I would set a limit to the time you “play” with your sister. If she asks, tell her, “ok, but only for an hour because I have some things I need to do”. THEN, tell you mom the plan: Mom, I’m playing with sis cause she wants some company, but only for an hour. Then I’m going to my friends house. Is that OK??

Be smart and get your sister some new friends. If one of your friends has a kid sister her age, invite them all over and soon she won’t want you to be with her because she has new friends. What do you care if she gets scolded??? She has to grow up too.

That’s very sweet. Maybe you can talk to her about it.If that doesn’t work, let it go, listen ot your parents, your sister will get over it after a while. Maybe make a schedule of once or twice a week when you can have sister time for just the 2 of you and you could paint her nails or something neutrally age appropriate.

tell her to stop being a pain and youa re bored with her games. tell you parents they are being unfair and you need time for yourself and you shouldn’t have to do everything she wants you to do. tell them to play with her and let them see how it feels

Consider yourself lucky that you have a nice little sister.
In my childhood I didn’t have a sister. I used to feel jealous of my friends who had similar looking sisters.
Have patience boy , when she will grow up she will remember all your nice gestures and love you life long.

It sounds to me like you are a “people pleaser” & are afraid to say no to people.

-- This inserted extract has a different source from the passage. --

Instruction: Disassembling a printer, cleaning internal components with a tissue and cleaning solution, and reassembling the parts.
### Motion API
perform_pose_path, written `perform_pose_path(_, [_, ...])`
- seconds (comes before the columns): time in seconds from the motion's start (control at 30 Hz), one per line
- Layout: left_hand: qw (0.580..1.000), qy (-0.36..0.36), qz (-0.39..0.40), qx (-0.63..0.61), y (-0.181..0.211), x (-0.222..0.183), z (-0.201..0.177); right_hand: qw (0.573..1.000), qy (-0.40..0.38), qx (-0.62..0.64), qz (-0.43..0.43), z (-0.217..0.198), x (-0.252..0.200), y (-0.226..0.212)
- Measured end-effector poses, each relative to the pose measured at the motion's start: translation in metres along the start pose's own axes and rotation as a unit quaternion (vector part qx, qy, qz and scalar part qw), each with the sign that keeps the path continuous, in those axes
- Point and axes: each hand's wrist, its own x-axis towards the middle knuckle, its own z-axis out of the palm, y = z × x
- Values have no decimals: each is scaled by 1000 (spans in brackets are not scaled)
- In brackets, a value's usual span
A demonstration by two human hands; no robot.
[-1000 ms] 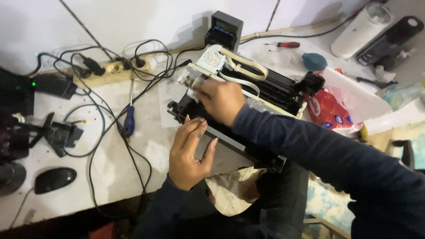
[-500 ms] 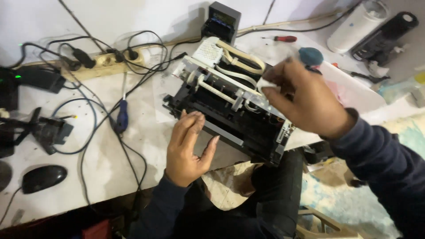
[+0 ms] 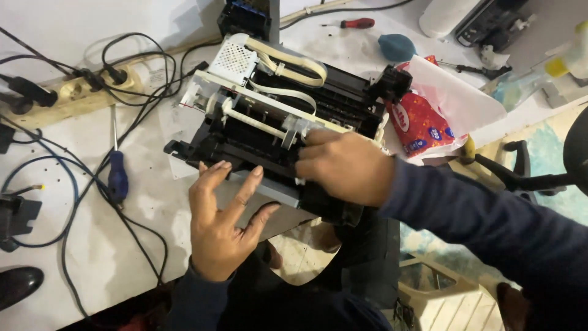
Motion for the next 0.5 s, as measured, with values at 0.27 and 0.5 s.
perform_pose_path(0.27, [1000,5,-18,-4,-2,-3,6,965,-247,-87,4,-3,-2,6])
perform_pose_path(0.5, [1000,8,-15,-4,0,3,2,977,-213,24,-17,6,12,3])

You get guilted in to doing things you don’t want to do because you don’t want to hurt others feelings.

You don’t have to do that! You should spend time with your sister, but also make time doing what you want to do & being around friends that have the same interest.

Easier said then done, but start today. Tell your sister you’ll play one game or whatever & stick to it.
She’ll get over & learn not to take advantage of your kindness.
You may in turn find other interests & enjoy doing things with her when it’s not all the time.

Good Luck, you’re a good sister!

I’m impressed how good you write and express yourself. You are afraid to hurt your sister’s feeling by saying no.

We must say no more often, because we want to be happy in our lives, not perfect. Being happy and being perfect are two different things.

We all have our own individuality and must exercises our rights as humans, to be free and have free choice. We must not please others all the time because we lose our own personalities. Your parents know that, but perhaps don’t know how to communicate that effectively.

The best way out of this, is to find a happy medium. You need to play more with your friends and your sister needs to play more with hers. If you or she don’t have any friends, that could be the cause of the problem. Try to find more friends, both you and her.

When people care for each other, they lose some of their independence, but unless you are able to draw a line, you will end up unhappy and the other person happy, and that’s not fair.

Be firm and stand for your rights, otherwise you will have the same problem again with your mate in the future.

It’s okay if your sister cries if you don’t play with her every time, she will get over it. It’s good for her to learn to become independent.

You have a great heart. “Gradually” withdraw yourself, and maybe help her find other interests, like reading books, or playing computer games that require only one person.

Tell your parents that you are playing with your sister doing things that your sister likes to do. Hopefully you do get to go out and be with kids your own age. I really dont see the big deal with any of this.